Schädelhirntrauma versus Versicherungen / Berufsgenossenschaften
Den Versicherungen sind solche verletzungsbedingte Unfallfolgen ein „Dorn im Auge“, die medizinisch nicht eindeutig diagnostizierbar sind bzw. die anhand bildgebender (Röntgen u. Kernspin) Befunde nicht eindeutig bestätigt werden können. Bekannt ist diese Thema aus dem Bereich des so genannten unfallbedingten HWS-Schleudertraumas. Ein jeder Anwalt, der in dem Bereich des Verkehrsunfallrechts tätig ist, kann mit Sicherheit von seinen Auseinandersetzungen mit den Versicherungen Geschichten erzählen.
Auf eine nicht unähnliche, dafür aber nicht so verbreitete Konstellation trifft man in dem Bereich der Schädelhirntrauma Patienten, zum Teil aber mit verheerenden Folgen für die Unfallopfer.
Das Schädelhirntrauma, also die Verletzung des Schädels mit Hirnbeteiligung, hat mit dem Schleudertrauma gemeinsam, dass in vielen Fällen die Bildgebung, also die Ergebnisse der Kernspin- und Computertomografien, nicht mit den geltend gemachten Folgen in Übereinstimmung zu bringen sind. Nicht selten sind die bildgebenden Befunde unauffällig bzw. nahezu unauffällig.
Für viele Patienten beginnt nun ein Leidensweg. Während die behandelnden Ärzte der „angeblichen“ mangelnden Übereinstimmung keinerlei Bedeutung zumessen, müssen sich viele Patienten irgendwann einem Gutachter stellen, da versicherungsrechtliche Ansprüche zur Entscheidung anstehen.
Mit dem Argument, die geltend gemachten Folgen des Schädelhirntraumas korrelieren nicht mit den Befunden aus der Kernspin- bzw. Computertomografie, wird dann nicht selten eine organische Ursächlichkeit abgelehnt. Einfach ausgedrückt: Wir finden keine passende Hirnschädigung in der Bildgebung. Da oftmals die Symptome nicht ernsthaft „wegzudiskutieren“ sind, soll allenfalls eine psychische Fehlverarbeitung des Unfalles vorliegen, was nicht unter das versicherte Risiko fällt.
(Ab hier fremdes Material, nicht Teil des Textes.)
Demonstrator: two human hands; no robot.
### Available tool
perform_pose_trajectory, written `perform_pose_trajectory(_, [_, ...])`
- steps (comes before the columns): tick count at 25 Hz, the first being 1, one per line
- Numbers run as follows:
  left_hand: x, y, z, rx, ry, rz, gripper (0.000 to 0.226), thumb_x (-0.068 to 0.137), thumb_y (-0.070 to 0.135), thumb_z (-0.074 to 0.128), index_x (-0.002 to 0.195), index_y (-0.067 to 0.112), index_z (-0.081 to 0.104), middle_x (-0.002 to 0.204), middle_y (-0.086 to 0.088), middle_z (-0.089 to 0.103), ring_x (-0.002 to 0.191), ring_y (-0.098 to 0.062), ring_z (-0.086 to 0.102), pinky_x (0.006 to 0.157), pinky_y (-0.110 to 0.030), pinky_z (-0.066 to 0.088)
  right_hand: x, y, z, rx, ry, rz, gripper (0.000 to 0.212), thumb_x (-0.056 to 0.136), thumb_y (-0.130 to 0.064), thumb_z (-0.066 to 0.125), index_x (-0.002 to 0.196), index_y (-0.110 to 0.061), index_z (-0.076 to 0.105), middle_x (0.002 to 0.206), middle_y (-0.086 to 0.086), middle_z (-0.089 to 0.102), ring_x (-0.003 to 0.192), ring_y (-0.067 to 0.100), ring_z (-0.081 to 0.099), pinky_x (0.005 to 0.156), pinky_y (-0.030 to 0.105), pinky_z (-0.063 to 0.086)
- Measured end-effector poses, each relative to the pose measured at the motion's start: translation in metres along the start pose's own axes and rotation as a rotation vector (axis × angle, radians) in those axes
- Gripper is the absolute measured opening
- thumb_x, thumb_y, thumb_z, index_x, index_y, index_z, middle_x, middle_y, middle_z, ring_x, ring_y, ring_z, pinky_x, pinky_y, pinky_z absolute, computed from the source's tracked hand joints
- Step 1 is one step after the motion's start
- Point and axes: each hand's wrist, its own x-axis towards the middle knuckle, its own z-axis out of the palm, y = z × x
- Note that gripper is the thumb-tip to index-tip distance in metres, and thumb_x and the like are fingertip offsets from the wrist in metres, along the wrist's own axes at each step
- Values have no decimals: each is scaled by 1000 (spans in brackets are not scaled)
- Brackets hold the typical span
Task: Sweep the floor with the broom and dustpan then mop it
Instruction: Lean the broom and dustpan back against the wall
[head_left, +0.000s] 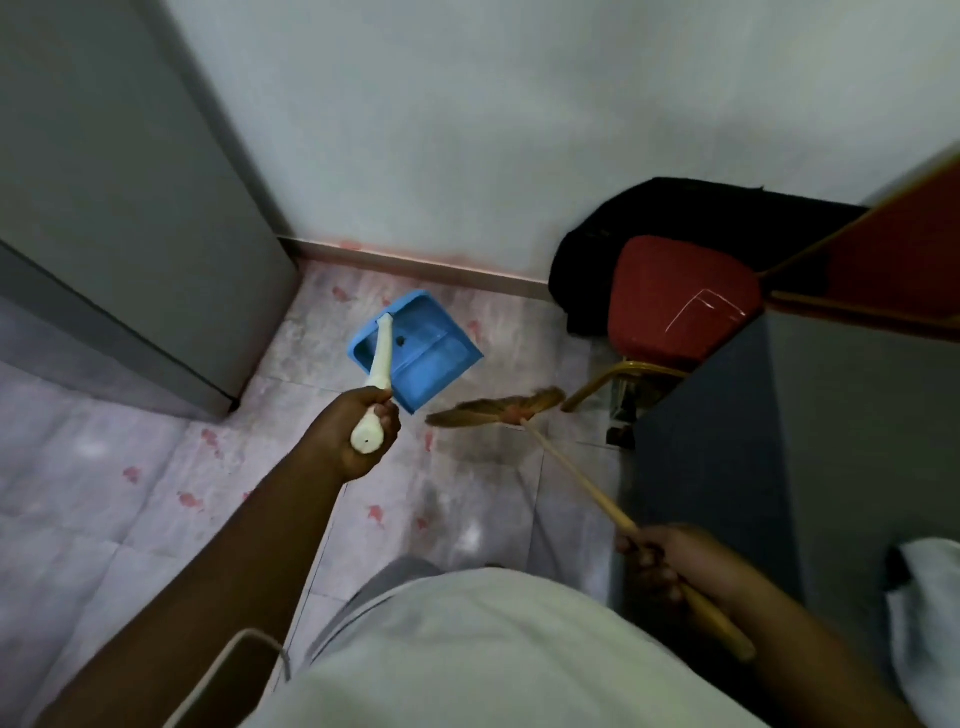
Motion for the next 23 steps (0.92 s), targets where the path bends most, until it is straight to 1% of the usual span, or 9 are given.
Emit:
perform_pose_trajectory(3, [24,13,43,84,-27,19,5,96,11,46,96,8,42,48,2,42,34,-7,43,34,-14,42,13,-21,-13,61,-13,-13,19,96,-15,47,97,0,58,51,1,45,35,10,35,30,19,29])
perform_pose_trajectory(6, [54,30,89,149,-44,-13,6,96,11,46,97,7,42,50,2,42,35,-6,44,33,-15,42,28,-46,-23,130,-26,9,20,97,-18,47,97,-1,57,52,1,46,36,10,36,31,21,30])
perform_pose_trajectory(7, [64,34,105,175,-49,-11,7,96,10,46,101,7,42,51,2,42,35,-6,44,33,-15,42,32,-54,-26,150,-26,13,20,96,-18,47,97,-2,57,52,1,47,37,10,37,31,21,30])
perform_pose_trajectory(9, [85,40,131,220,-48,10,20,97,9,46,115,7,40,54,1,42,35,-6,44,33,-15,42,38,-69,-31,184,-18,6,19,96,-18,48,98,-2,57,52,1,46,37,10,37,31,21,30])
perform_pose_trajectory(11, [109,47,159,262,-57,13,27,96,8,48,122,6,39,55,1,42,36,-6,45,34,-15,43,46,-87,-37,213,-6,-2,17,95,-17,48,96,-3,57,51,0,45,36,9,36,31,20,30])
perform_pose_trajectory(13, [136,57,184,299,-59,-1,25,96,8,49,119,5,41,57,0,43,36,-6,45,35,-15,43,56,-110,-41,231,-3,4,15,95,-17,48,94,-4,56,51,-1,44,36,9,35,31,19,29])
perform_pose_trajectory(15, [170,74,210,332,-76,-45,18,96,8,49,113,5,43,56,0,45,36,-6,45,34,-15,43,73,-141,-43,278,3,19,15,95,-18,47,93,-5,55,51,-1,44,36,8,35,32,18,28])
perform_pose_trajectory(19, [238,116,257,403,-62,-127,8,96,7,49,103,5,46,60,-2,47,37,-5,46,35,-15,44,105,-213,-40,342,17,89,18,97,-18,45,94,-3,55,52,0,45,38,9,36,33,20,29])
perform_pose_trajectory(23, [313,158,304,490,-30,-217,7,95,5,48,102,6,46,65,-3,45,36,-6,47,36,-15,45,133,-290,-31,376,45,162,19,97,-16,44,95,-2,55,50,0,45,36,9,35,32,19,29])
Angesichts gefestigter medizinischer Erkenntnisse einerseits und aufgrund eines sich (ganz) langsam andeutenden Wandels in der Rechtsprechung dürfen sich betroffene Patienten berechtigte Hoffnung machen, dass in einigen Fällen diesen Argumenten zukünftig erfolgreich „der Zahn gezogen werden kann“.
Denn viele Gutachter suchen nur nach den üblichen, fokalen Hirnschäden, die in umschriebenen, begrenzten Hirnbereichen stattfinden und durch die Bildgebung erfasst werden (z.B. Hirnblutung). Seit einiger Zeit ist aber in der Medizin anerkannt, dass es daneben auch nicht umschriebene, diffuse Schädigungen, insbesondere die diffusen axonalen Hirnschädigungen (DAI), gibt. Hierbei handelt es sich um Scher- bzw. Zerreißverletzungen von Nervenfasern im Inneren des Gehirns, die oft durch Verkehrsunfälle entstehen. Die Darstellung des DAI ist mit den zur Verfügung stehenden bildgebenden Verfahren zurzeit (2008) noch nicht befriedigend und daher durch die Bildgebung nicht bzw. nur schwer zu erfassen.
Hieraus folgt, dass das Ergebnis der Bildgebung in vielen Fällen nicht mehr das ausschlaggebende Argument sein kann.
Mit der Tinnitus Entscheidung hat zudem der Bundesgerichtshof (BGH) festgestellt, dass Versicherungsschutz (hier Unfallversicherung) auch dann bestünde, wenn der Versicherte durch den Unfall beispielsweise hinorganisch beeinträchtigt wird, was dann seine Psyche krankhaft verändere.
Demnach sind krankhafte Störungen, die eine organische Ursache haben, nicht vom Versicherungsschutz ausgeschlossen, auch wenn im Einzelfall das Ausmaß von der psychischen Verarbeitung durch den Patienten abhängt.
Die weitere Entwicklung bleibt abzuwarten. Jedenfalls scheint die Rechtsprechung „Hand in Hand“ mit der Medizin endlich in die richtige Richtung gehen zu wollen.